Here are the refinancing myths to be aware of. The better educated you are on the refinancing process and what it entails, the better equipped you are to make your home loan work for you now, and in the future.

Refinancing Is Too Expensive

This is the biggest misconception that stops homeowners from looking into refinancing. Yes, there are some costs involved. However, they may not be nearly as much as you assume.

Refinancing costs include:

  • Loan application fees for the new loan.
  • Valuation fees so your home can be properly inspected, and the current value can be assessed.
  • Exit fees, only if your current loan originated before 1 July 2011. From this date on, exit fees have been banned.
  • Settlement fees to cover the closing out costs.
  • Lender’s mortgage insurance if you refinance for more than 80% of the value of your home.

Keep in mind, all of these fees are not always applicable. For example, some lenders will waive the application fee in order to attract new customers. Newer loans don’t have any exit fees.

Typically, the largest expense will be lender’s mortgage insurance, that unwelcome lump sum you may have paid when you first took out your loan. As long as you are borrowing less than 80% of the loan to value ratio – the amount you borrow divided by the current value of your home – you won’t pay LMI again.

Instead of assuming refinancing costs too much, figure out how much the fees will cost for the loan products you are looking at, as well as any fees you’ll have to pay your current lender. Then, compare this to the amount you’ll save by refinancing. Doing this will give you a clearer idea of how costly, or surprisingly affordable, refinancing may be.

It’s Too Much Work to Refinance

As lenders want you to refinance with them in order to get your business, you’ll find that many banks are willing to streamline the process for you. For example, some lenders will set it up so your current repayments automatically deduct to cover your new home loan payments. That way you don’t have to open a new account.

Also, all the emotional stress of getting approved for a mortgage won’t be there. You’ll be in a much better position as you’ll have built up equity, and you already are living in your new home rather than having to look at what you want from the outside. This creates a more straightforward, black and white experience, especially if you work with a broker to help clarify your options even further.

Explore your choices. Weigh the costs and benefits. Apply to your top pick and then start paying down your new loan, often with little difference to the way you are making repayments now. Except, your repayments will be smaller.

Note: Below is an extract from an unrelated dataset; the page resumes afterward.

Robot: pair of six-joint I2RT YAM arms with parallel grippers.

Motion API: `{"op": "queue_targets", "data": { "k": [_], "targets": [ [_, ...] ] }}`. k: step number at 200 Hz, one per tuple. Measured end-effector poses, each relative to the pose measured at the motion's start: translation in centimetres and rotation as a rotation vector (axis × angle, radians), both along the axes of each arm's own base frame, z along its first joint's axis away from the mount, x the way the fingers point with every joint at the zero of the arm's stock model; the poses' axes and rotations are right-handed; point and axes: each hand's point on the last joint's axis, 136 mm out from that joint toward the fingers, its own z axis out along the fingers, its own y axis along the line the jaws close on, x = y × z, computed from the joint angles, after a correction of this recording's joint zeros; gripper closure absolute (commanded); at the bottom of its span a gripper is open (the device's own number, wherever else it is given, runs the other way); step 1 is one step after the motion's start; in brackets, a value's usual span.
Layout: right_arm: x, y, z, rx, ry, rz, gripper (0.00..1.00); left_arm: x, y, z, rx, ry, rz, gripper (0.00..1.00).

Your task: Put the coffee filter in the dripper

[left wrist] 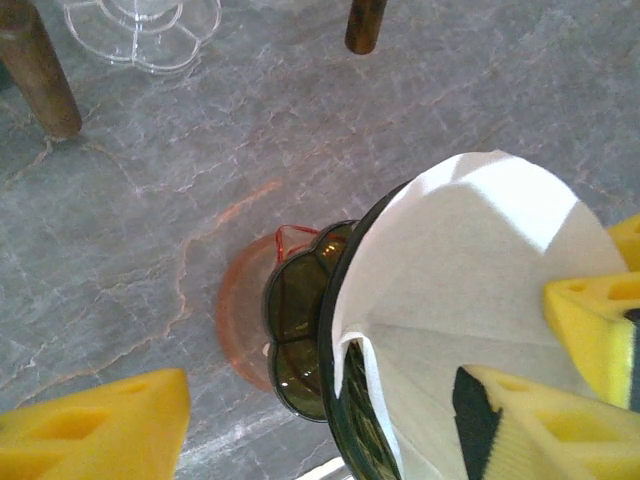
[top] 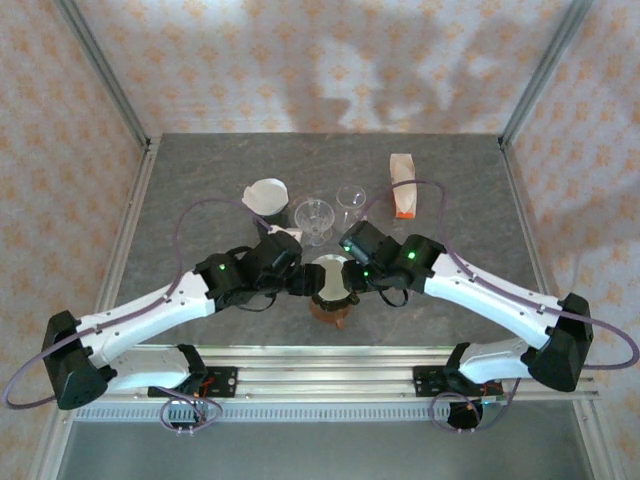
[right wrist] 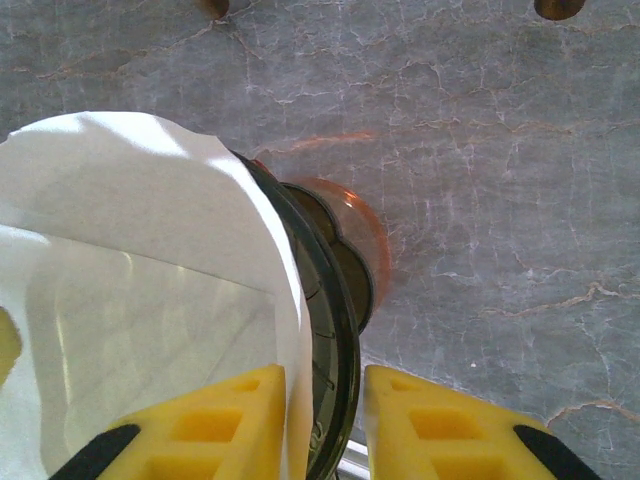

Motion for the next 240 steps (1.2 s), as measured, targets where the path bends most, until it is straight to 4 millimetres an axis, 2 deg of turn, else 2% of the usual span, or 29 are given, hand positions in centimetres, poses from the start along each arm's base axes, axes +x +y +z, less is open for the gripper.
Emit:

You Have to Switch Lenders

You don’t have to switch to a new lender to get a new loan. You may be able to stick with your current lender but change to a better loan. Consider talking to your current lender. If you have a good relationship with them, see if they will offer you a lower rate. They may also be willing to match a better loan on the market that you are considering in order to keep your business.

You’ll Definitely Be Approved

This isn’t always true either. When you refinance, you are essentially applying for a new loan. Usually, you’ll be in a better position simply because of your built-up equity. However, it’s possible for the value of your home to go down, especially if you originally purchased it when property prices were particularly high. Or, there could be new problems, such as a leaky roof or a termite problem that will decrease its value. This means you may have less equity than you think.

Also, if your credit has changed, or if your income has just gone up or down because you switched jobs or decided to start your own business, you may have trouble getting approved for a competitive loan. You may want to refinance to consolidate the new vehicle loan you just took out and your credit card debt, only to find out you won’t qualify for the best rates because you credit score is lower than when you first took out your home loan.

To play it safe, talk to a mortgage broker or another financial professional. They can help you assess your eligibility and guide you on how to qualify for the best loan refinance for your needs.